The symptoms of hepatitis A appear no earlier than 60 days after a person has been infected. In a test of a hepatitis A vaccine, 50 people received the vaccine and 50 people received a harmless placebo. Although some people from each group eventually exhibited symptoms of hepatitis A, the vaccine as used in the test is completely effective in preventing infection with the hepatitis A virus.

"Surprising" Phenomenon
Why did people who received the hepatitis A vaccine exhibit symptoms of hepatitis A?

Objective
A hypothesis resolving this discrepancy must reveal new information about the group who received the vaccine. It should either indicate their infection with hepatitis A prior to inoculation or distinguish between the hepatitis A virus and the symptoms it causes.

A
The placebo did not produce any side effects that resembled any of the symptoms of hepatitis A.
This does not imply that the vaccine did produce such side effects. It refers to placebo recipients only, and does not address the discrepancy, which involves only vaccine recipients.
B
More members of the group that had received the placebo recognized their symptoms as symptoms of hepatitis A than did members of the group that had received the vaccine.
This is irrelevant information. There is no indication that participants self-reported their symptoms, so this difference in attribution between the groups would not have affected the study.
C
The people who received the placebo were in better overall physical condition than were the people who received the vaccine.
This does not explain why people who received the vaccine developed hepatitis A symptoms. The discrepancy is not between the two groups, but between the vaccine's complete effectiveness and the hepatitis A symptoms among the people who received it.
D
The vaccinated people who exhibited symptoms of hepatitis A were infected with the hepatitis A virus before being vaccinated.
This resolves the apparent paradox by explaining that vaccine recipients were infected prior to inoculation.
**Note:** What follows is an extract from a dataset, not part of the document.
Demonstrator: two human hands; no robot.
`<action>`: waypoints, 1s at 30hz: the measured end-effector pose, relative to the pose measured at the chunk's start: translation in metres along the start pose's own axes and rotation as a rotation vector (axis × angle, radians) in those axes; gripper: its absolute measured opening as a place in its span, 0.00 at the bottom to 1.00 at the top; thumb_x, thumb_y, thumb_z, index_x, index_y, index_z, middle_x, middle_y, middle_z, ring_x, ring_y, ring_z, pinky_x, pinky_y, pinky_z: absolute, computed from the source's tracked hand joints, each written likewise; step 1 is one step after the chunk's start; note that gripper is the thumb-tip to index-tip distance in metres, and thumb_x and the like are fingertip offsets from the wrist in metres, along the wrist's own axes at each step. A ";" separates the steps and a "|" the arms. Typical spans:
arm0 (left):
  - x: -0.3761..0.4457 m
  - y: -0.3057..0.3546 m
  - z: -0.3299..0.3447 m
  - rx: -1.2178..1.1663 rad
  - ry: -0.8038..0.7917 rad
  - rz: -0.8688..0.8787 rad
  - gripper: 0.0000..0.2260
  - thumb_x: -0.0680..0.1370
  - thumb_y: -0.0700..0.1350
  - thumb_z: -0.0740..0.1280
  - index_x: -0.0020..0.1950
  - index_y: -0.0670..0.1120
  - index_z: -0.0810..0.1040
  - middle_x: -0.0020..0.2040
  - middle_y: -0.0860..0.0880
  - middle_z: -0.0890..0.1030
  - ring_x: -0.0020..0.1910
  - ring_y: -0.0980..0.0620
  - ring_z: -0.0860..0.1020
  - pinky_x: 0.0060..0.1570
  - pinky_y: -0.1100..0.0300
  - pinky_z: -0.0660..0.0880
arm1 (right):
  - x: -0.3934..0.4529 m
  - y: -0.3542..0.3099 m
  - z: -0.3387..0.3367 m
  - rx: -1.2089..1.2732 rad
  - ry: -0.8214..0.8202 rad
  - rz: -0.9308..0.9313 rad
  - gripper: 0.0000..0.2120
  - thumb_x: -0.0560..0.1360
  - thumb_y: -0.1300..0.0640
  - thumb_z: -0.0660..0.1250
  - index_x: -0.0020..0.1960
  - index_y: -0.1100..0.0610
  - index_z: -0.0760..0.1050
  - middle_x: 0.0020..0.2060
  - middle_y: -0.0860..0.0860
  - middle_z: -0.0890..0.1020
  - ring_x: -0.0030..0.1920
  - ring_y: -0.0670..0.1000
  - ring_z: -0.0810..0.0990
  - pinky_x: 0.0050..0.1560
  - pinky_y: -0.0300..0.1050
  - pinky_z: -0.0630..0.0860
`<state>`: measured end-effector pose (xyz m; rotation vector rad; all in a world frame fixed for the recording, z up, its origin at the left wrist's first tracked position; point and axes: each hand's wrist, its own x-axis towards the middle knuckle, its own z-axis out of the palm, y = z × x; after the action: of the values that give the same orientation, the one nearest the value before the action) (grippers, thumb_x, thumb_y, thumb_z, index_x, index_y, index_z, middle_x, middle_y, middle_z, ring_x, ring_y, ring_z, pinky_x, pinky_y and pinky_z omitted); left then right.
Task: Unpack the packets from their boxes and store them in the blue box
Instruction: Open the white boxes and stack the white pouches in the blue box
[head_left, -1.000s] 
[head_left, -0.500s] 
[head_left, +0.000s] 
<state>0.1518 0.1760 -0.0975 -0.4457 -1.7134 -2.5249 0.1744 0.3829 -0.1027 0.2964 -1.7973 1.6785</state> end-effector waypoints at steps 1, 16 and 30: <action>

It is consistent because the author gives no information about the vaccine's effect on patients already infected with hepatitis A.
E
Of the people who developed symptoms of hepatitis A, those who received the vaccine recovered more quickly, on average, than those who did not.
This does not explain how vaccine recipients developed symptoms in the first place. If the vaccine is completely effective, patients who received it should not have contracted hepatitis A.